Retrieve all lines below that have the string "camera".
════════════════════
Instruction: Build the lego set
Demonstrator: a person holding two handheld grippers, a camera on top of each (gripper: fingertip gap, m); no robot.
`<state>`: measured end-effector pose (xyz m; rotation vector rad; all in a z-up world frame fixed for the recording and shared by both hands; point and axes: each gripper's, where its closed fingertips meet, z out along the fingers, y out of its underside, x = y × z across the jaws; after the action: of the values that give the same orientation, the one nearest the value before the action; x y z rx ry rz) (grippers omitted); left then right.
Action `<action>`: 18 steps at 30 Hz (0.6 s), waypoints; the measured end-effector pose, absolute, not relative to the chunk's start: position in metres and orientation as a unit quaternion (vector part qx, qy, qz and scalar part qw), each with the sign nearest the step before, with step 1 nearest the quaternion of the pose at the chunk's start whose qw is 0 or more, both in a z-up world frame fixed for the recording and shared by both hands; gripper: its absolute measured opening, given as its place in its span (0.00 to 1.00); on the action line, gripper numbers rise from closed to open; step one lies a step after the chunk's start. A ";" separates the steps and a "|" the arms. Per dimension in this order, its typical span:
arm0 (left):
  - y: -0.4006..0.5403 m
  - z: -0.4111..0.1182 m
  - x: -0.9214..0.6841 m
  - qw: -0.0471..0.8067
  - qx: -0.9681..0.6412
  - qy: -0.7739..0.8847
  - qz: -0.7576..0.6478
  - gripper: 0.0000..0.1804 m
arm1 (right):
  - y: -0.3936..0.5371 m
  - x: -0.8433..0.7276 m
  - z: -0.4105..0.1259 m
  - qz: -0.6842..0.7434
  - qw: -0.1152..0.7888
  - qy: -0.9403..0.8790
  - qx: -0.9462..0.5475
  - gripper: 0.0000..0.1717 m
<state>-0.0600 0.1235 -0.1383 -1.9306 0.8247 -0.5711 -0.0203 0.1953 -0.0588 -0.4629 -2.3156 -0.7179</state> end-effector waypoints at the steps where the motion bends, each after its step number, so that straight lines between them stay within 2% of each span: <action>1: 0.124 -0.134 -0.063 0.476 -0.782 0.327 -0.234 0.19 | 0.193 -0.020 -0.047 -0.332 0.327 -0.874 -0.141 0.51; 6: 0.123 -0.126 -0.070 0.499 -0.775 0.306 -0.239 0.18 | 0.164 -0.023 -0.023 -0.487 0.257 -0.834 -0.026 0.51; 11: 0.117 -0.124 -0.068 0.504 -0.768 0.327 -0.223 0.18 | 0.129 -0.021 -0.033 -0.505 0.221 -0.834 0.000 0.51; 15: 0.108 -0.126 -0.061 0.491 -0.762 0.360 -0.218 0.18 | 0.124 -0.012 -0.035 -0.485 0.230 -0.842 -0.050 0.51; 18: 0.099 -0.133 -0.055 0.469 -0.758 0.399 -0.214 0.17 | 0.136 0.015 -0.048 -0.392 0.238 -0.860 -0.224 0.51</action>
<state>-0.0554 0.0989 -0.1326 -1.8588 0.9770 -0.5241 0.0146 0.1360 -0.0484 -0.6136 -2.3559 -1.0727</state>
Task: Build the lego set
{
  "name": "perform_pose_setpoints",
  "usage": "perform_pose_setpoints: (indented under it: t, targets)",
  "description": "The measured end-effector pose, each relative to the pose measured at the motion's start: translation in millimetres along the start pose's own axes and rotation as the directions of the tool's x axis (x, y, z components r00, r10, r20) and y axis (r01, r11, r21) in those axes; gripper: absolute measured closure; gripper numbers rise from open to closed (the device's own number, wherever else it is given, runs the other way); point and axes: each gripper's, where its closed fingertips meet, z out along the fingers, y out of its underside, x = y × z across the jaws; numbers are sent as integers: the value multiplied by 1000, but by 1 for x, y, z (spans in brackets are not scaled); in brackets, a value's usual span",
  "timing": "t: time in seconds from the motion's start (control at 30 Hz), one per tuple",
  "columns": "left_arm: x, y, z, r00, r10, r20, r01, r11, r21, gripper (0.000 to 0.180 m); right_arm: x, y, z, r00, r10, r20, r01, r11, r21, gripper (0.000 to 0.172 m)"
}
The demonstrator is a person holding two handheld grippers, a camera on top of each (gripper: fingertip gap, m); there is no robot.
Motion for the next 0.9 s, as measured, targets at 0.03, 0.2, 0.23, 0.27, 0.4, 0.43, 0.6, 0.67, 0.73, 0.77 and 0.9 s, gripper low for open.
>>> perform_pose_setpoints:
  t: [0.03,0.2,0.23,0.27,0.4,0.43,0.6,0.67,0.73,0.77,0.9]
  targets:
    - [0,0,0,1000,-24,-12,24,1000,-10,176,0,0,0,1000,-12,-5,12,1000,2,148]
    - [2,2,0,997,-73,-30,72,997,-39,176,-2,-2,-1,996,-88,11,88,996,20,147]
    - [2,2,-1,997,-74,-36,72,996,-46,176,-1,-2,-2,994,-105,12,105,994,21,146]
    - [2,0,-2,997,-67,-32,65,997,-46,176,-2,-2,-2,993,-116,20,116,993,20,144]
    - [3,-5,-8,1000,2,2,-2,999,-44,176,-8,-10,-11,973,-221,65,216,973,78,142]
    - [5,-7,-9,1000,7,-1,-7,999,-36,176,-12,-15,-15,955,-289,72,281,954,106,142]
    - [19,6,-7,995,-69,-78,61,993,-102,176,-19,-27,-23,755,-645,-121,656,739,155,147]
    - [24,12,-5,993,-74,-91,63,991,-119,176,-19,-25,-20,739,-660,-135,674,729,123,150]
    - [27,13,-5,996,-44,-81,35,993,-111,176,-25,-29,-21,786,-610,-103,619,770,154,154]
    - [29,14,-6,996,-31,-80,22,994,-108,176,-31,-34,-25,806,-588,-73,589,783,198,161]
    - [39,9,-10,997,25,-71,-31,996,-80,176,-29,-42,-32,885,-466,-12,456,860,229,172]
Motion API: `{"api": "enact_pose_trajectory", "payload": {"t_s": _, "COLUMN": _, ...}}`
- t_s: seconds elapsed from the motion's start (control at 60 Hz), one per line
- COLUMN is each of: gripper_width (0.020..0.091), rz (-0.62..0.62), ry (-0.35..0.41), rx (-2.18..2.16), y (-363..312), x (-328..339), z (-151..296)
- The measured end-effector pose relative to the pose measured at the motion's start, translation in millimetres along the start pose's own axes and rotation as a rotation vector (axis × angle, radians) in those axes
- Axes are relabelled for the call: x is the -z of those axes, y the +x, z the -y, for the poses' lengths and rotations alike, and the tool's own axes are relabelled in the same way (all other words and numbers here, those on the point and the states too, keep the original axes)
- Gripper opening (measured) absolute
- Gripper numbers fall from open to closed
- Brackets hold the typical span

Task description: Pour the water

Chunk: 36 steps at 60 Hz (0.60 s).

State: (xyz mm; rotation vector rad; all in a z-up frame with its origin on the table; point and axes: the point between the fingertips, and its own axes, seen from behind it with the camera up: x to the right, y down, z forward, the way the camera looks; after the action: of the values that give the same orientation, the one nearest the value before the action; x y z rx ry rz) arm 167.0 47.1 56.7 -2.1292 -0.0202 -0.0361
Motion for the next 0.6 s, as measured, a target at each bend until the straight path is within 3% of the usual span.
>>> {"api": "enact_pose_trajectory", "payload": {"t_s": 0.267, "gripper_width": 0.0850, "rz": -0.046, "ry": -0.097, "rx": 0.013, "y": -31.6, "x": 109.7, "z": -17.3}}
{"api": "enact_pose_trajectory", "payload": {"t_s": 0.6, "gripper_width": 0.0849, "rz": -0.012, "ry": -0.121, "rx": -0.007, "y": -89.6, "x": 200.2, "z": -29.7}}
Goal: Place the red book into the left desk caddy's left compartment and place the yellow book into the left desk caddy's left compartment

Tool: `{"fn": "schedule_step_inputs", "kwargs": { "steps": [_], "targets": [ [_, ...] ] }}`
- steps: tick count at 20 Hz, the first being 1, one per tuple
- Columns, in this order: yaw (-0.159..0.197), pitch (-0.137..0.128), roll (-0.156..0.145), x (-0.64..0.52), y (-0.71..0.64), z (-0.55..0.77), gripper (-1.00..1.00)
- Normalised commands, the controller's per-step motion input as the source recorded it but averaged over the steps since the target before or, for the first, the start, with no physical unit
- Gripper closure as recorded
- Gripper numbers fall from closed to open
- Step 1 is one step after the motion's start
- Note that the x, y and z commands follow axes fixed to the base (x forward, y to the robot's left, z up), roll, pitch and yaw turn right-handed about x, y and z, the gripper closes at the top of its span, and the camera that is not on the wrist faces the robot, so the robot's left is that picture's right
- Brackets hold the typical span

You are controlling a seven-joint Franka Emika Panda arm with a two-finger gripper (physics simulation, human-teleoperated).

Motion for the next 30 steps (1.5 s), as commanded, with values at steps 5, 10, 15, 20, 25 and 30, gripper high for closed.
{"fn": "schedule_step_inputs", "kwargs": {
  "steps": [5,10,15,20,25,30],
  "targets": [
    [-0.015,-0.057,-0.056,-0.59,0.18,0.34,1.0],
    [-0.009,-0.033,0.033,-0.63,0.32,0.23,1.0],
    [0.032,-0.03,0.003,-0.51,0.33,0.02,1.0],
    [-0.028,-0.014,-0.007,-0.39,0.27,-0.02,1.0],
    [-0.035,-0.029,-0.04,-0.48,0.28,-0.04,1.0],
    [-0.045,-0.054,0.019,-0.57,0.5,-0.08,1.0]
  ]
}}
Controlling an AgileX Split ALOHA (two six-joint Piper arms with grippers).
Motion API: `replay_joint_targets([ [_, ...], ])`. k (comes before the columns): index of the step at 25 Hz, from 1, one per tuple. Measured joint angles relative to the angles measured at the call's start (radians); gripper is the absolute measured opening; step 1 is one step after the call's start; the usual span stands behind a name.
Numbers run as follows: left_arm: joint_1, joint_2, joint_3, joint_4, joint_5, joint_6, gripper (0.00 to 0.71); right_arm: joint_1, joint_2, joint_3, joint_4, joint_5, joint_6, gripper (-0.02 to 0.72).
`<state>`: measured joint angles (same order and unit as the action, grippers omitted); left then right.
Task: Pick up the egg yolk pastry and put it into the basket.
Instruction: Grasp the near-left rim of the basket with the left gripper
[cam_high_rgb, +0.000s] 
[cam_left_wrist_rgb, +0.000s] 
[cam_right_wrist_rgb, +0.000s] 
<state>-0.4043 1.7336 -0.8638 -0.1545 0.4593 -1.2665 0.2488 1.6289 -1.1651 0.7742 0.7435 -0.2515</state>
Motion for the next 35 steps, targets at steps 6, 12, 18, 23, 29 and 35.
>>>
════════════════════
RESULT OF THIS EXERCISE
Demonstrator: a person holding two handheld grippers, a camera on top of each (gripper: fingertip gap, m); no robot.
The demonstrator is a person holding two handheld grippers, a camera on top of each (gripper: fingertip gap, m); there is no robot.
State: (xyz mm; rotation vector rad; all in a z-up frame with its origin on the table; point and axes: the point between the fingertips, and its own axes, seen from behind it with the camera up: x to the right, y down, z forward, the way the camera looks; after the action: of the values that give the same orientation, the one nearest the value before the action; x y z rx ry rz) arm 167.0 47.1 56.7 -2.1292 -0.0202 -0.0361
- Note that the x, y and z commands follow axes fixed to the base (x forward, y to the robot's left, z up), roll, pitch and yaw turn right-handed about x, y and z, the gripper closes at the top of its span, and the camera that is not on the wrist faces the robot, so the robot's left is that picture's right

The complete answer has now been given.